С волостными старшинами дело обстояло хуже. Их можно было разделить на две группы: большинство было из той же категории крестьян, которую сейчас называют «кулаками» – лавочников, стойщиков и т. п., и меньшинство из рядовых крестьян. Были, несомненно, в первой категории вполне добросовестные люди, но многие из них не отделяли своей частной деятельности от общественной. С самого начала мне пришлось выдержать борьбу с Суриным за удаление Воскресенского волостного старшины, стойщика Гоноболина, про которого я не слышал ни одного хорошего отзыва. Позднее до меня стали доходить нехорошие сведения о нашем Черенчицком старшине Сорокине, Рамушевском лавочнике; жаловались, что он задерживает приходящие через волостное правление денежные переводы в уплату за долги по лавке. Как-то он не постеснялся, и чтобы моей жене сдать сдачу, вскрыл при ней чужое денежное письмо, о чем я и сообщил фон-дер-Вейде. Была произведена ревизия, и Сорокин был удален.

Из рядовых крестьян вырабатывались подчас очень хорошие и добросовестные старшины, но несколько раз видел я, как они спивались на этой должности. Куда бы они ни приезжали по делу в волости, их угощали, и эти угощения через несколько лет развивали привычку пить. В результате, мало кто из них оставался старшиной более двух трехлетий, и некоторые из них после этого совершенно опускались. Надо отметить, что подчас земские начальники оказывали давление на выборы старшин, не утверждая избранных сходом кандидатов и принуждая его, таким образом, к избранию, в конце концов, своего ставленника, не всегда удачного.

После первой моей ревизии волостных правлений я написал доклад о ней и о земских начальниках в Губернское Присутствие и к нему приложил и выборку некоторых данных о постановлениях наших частных совещаний. Губернское Присутствие широко использовало их для своего, кажется, наказа земским начальникам. Позднее их использовали по инициативе Васильчикова и в Псковской губернии, а отражение их я нашел и в «Наказе» земским начальникам, выработанном через 15 лет после их введения Министерством внутренних дел. Мой доклад вызвал большое недовольство мною со стороны Сурина, но, кажется, и он сам, в конце концов, признал, что я был прав.

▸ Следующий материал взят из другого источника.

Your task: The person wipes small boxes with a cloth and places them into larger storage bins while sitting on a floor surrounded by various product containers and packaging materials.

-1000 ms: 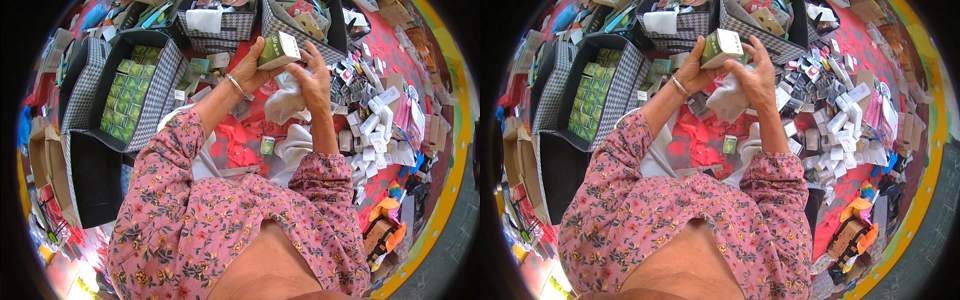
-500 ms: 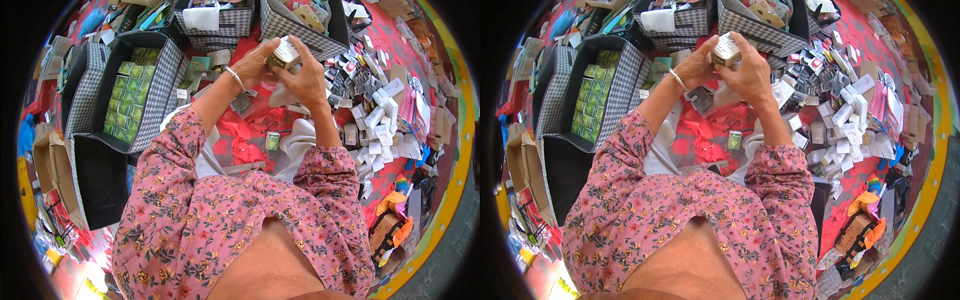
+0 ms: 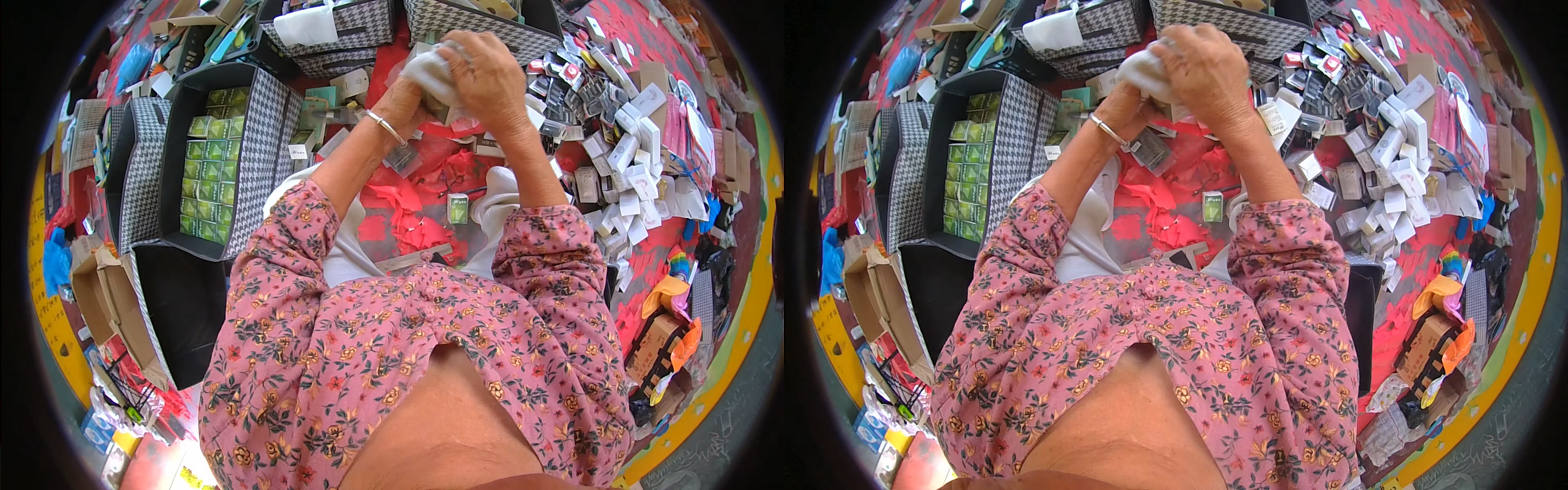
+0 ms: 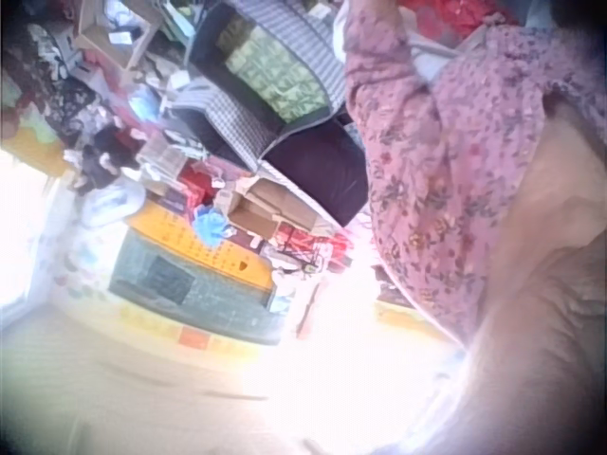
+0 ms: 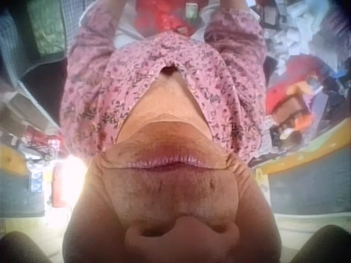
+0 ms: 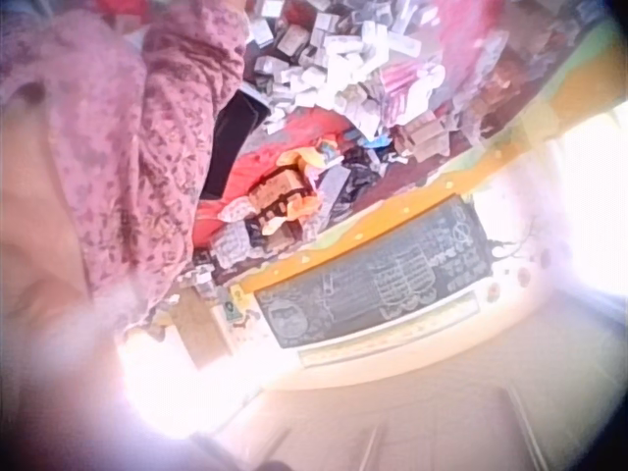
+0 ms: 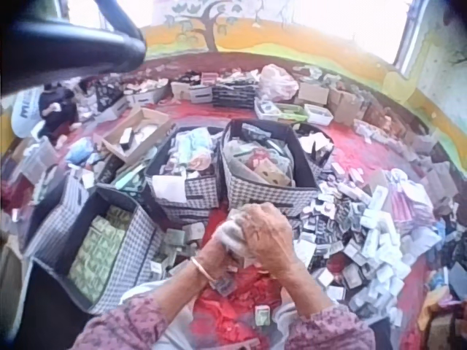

Во время объездов школ и ревизии волостных правлений я хорошо ознакомился с нашим, в общем, очень скучным, уездом. Интересного в нем, в сущности, было очень мало. Кроме самого города, старины в нем не было; только на Ловати, повыше Черенчиц, видел я один курган. Не было в нем и природных красот, кроме нескольких живописных мест на Ловати и Поле; наконец, и современных интересных построек тоже не было. Из заводов в уезде тоже не было ничего, кроме двух лесопилок и небольшого пивоваренного завода. Уже ближе к войне ревельская фирма Лютера купила расположенное около станции Парфино имение Хмелево и устроило в нем фанерочную фабрику. Раньше это имение принадлежало известному немецкому промышленнику Сименсу, проводившему тогда в России телеграфные линии и устроившему в Хмелеве завод для выделки телеграфных фаянсовых колпачков. Позднее Хмелево принадлежало одной из дочерей Сименса, баронессе Гревениц.

Сельское хозяйство уезда тоже не процветало; земли наши бедные, и родили только при хорошем удобрении, которого, однако, не хватало. Из восточной части уезда в Петербург сплавлялось на баржах сено, западная же культивировала лен, скупавшийся в Руссе, главным образом, Ванюковым за счет рижских экспортеров, и овес, небольшие избытки которого шли в Петербург. Западная часть уезда была гораздо беднее восточной, и из нее значительно больший процент населения уходил в столицу на заработки. Несколько деревень жили нищенством, причем у них было налажено снабжение уходящих побираться различными соответствующими свидетельствами, главным образом, о пожарах.